REQUIRED ACTION — Given the records below, pull every line with the word "things" into the answer.

Records from a data source —
______________________________

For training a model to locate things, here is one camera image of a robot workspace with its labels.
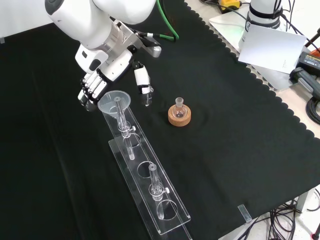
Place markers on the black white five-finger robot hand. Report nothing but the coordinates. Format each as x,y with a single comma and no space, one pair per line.
115,67

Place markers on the clear plastic funnel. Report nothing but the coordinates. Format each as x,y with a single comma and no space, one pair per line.
107,105

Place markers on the clear acrylic funnel stand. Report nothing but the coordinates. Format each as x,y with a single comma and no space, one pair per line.
155,180

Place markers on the small round-bottom glass flask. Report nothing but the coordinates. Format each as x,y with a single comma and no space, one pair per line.
179,111

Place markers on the clear tape strip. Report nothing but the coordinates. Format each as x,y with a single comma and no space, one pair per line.
245,213
2,40

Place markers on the yellow stop button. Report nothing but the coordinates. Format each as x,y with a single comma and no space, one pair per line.
230,4

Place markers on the black bench cloth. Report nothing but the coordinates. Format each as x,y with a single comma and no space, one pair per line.
237,137

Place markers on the pale white board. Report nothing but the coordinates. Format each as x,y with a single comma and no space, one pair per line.
271,47

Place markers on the black power adapter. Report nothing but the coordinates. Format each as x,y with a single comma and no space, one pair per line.
310,61

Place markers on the wrist camera with silver bracket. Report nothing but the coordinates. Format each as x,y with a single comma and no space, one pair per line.
150,48

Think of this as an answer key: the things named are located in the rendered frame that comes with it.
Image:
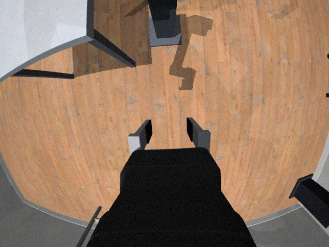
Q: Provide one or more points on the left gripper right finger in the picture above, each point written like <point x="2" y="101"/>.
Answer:
<point x="201" y="137"/>

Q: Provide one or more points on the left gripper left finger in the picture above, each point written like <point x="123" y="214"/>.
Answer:
<point x="140" y="138"/>

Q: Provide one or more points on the white table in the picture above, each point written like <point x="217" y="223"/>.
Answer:
<point x="36" y="25"/>

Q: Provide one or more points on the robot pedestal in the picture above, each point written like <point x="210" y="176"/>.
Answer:
<point x="164" y="25"/>

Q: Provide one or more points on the black box pedestal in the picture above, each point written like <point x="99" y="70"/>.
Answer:
<point x="313" y="198"/>

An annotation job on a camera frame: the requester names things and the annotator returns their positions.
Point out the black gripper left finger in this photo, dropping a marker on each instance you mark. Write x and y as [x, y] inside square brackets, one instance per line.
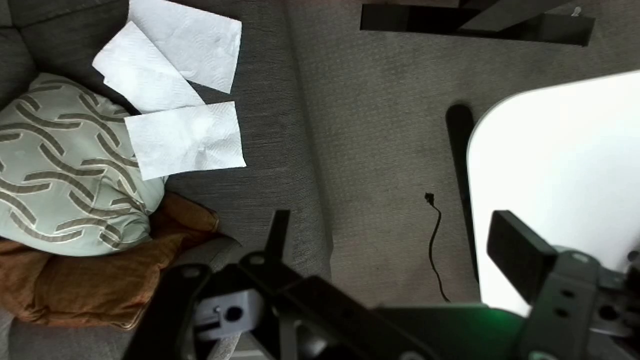
[333, 312]

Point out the wavy patterned pillow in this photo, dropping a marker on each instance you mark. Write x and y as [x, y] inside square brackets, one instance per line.
[61, 166]

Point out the dark gray sofa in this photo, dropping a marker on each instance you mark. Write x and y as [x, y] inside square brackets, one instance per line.
[266, 133]

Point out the white paper sheet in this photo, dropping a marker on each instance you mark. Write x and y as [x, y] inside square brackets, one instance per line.
[186, 140]
[193, 40]
[140, 72]

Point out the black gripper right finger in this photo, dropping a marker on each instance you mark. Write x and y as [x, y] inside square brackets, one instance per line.
[566, 301]

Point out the brown blanket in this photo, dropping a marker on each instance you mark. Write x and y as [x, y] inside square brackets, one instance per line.
[86, 281]

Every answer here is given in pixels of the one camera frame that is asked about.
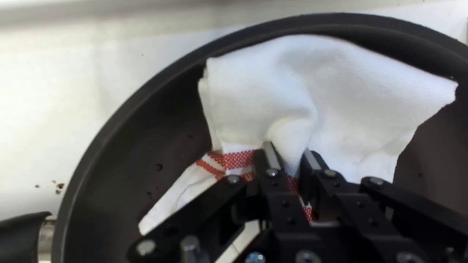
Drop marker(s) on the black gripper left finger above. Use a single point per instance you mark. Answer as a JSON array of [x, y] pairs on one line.
[[273, 205]]

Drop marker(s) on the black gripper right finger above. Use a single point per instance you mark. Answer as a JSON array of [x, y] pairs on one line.
[[352, 209]]

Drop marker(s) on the white napkin red stripes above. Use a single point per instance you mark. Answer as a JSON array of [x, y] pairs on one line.
[[331, 92]]

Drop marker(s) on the black frying pan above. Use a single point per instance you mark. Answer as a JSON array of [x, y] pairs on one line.
[[147, 146]]

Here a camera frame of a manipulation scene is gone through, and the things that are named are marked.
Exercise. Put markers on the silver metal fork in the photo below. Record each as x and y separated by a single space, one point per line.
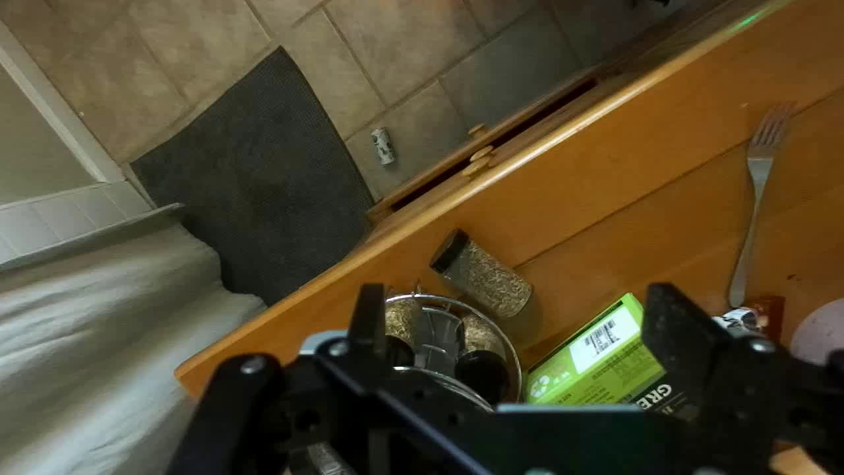
759 174

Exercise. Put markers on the metal spice rack with jars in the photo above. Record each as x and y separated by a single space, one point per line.
491 351

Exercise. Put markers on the wooden dresser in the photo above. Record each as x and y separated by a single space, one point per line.
635 174

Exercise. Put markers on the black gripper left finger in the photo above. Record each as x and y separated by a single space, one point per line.
367 331

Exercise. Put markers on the dark grey floor mat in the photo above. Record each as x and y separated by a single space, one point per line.
266 174

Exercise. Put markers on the green cardboard box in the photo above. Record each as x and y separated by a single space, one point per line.
609 351

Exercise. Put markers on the toppled black-lid spice jar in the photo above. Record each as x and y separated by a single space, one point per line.
483 281

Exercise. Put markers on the small white floor object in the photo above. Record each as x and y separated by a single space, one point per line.
384 145

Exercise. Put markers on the grey bed sheet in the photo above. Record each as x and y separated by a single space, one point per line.
97 351

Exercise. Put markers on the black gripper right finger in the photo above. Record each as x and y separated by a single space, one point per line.
686 351

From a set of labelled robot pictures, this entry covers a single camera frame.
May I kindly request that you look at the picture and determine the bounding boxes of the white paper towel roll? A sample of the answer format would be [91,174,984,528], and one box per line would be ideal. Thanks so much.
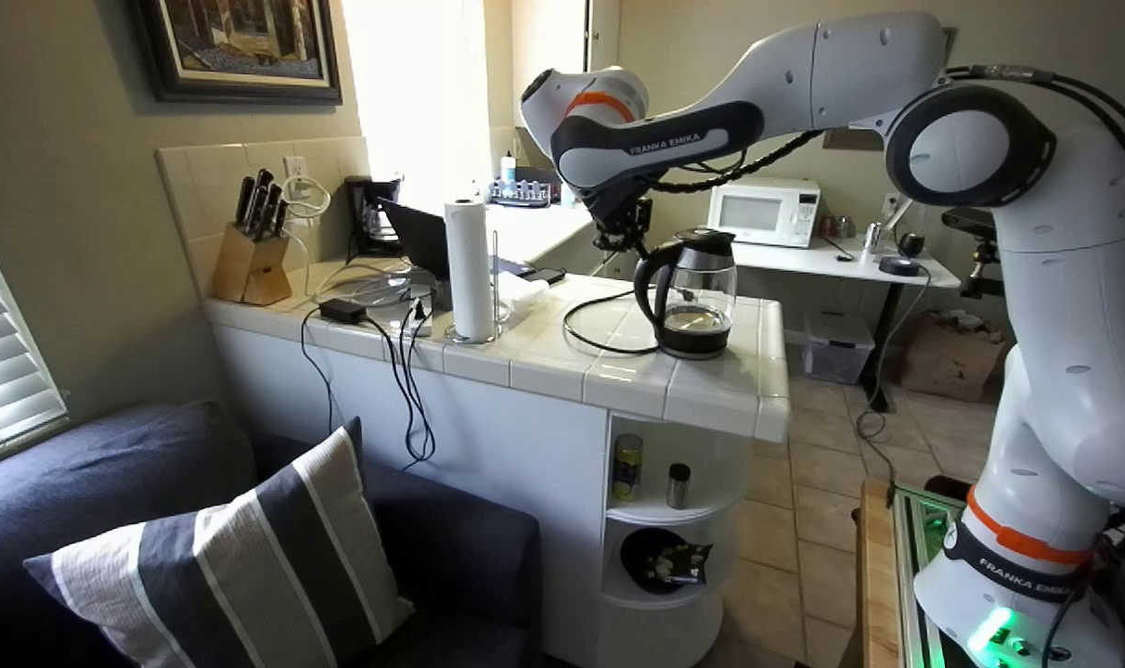
[441,196,502,350]

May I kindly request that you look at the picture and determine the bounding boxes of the white tiled counter island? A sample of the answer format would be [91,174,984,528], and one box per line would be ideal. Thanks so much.
[202,251,794,668]

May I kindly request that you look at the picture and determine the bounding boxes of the white microwave oven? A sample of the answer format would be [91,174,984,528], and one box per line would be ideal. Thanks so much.
[701,178,823,251]

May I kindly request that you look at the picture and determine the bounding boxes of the dark framed wall picture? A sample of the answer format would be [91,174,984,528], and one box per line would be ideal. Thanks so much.
[130,0,346,106]

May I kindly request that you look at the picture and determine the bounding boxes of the white window blinds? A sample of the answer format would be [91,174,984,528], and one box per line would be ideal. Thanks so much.
[0,204,71,476]

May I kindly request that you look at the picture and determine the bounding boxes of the glass electric kettle black handle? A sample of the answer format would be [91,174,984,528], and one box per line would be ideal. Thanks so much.
[632,226,744,361]

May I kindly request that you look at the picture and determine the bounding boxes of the dark open laptop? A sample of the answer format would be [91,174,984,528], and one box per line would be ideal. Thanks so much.
[380,196,461,315]

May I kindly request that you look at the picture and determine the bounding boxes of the clear glass jar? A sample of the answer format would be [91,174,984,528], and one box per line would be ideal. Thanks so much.
[278,174,333,271]

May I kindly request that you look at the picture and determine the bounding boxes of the navy white striped pillow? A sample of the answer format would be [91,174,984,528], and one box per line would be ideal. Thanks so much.
[19,414,420,668]

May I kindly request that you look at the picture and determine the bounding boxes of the black robot shoulder cable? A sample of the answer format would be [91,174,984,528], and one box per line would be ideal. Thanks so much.
[944,63,1125,159]

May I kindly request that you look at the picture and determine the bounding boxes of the dark jar on shelf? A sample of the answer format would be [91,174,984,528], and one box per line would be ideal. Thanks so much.
[606,431,650,507]

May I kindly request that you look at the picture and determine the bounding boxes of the small dark bottle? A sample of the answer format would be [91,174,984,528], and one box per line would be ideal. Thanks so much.
[666,461,696,511]

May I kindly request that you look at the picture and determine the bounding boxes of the black bowl on shelf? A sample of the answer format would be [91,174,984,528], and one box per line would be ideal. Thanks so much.
[618,524,717,597]

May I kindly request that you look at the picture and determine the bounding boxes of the white desk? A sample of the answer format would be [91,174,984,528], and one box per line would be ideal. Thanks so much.
[728,236,966,414]

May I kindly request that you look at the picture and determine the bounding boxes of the black power adapter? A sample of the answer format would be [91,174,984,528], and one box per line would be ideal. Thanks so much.
[317,293,373,331]

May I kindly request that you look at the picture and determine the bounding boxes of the clear plastic storage bin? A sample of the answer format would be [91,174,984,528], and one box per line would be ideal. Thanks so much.
[789,322,880,391]

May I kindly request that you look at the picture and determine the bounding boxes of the wooden robot mounting platform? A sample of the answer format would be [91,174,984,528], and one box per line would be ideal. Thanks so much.
[854,477,963,668]

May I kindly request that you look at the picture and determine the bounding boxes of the wooden knife block with knives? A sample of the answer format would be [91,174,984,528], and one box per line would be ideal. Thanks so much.
[203,168,297,313]

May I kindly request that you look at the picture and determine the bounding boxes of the black drip coffee maker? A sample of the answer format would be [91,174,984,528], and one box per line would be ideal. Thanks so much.
[343,174,404,258]

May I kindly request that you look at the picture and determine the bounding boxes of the black kettle power cord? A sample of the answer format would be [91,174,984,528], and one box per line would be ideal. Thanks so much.
[560,287,666,361]

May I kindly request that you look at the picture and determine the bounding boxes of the navy blue sofa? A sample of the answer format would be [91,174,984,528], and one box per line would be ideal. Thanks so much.
[0,393,545,668]

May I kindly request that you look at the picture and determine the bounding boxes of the white spray bottle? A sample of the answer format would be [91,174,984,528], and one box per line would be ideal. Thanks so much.
[495,148,524,204]

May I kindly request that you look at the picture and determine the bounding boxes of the brown cardboard box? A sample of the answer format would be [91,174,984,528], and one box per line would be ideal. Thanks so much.
[896,313,1015,403]

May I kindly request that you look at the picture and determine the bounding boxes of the black robot wrist cable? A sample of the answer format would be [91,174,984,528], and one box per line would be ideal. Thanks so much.
[650,125,830,196]

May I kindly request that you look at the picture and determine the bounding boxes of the white desk lamp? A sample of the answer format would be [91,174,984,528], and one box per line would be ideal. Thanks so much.
[857,181,937,271]

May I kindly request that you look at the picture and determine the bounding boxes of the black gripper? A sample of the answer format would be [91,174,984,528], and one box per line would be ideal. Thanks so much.
[582,181,660,258]

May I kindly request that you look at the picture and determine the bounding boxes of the black stand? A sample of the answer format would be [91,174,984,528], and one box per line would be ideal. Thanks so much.
[941,204,1018,304]

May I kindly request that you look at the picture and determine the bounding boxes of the black adapter cable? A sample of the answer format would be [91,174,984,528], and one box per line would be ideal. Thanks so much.
[359,297,441,468]
[295,306,346,438]

______________________________

SOLUTION —
For training a model to locate things, here is one camera image of a robot workspace with its labels.
Think of this as an answer key: the things named are located in the rendered frame that comes with it.
An annotation job on a camera frame: the requester names things and the annotator returns their positions.
Here a camera frame of a manipulation scene is gone through, and the things that are named are marked.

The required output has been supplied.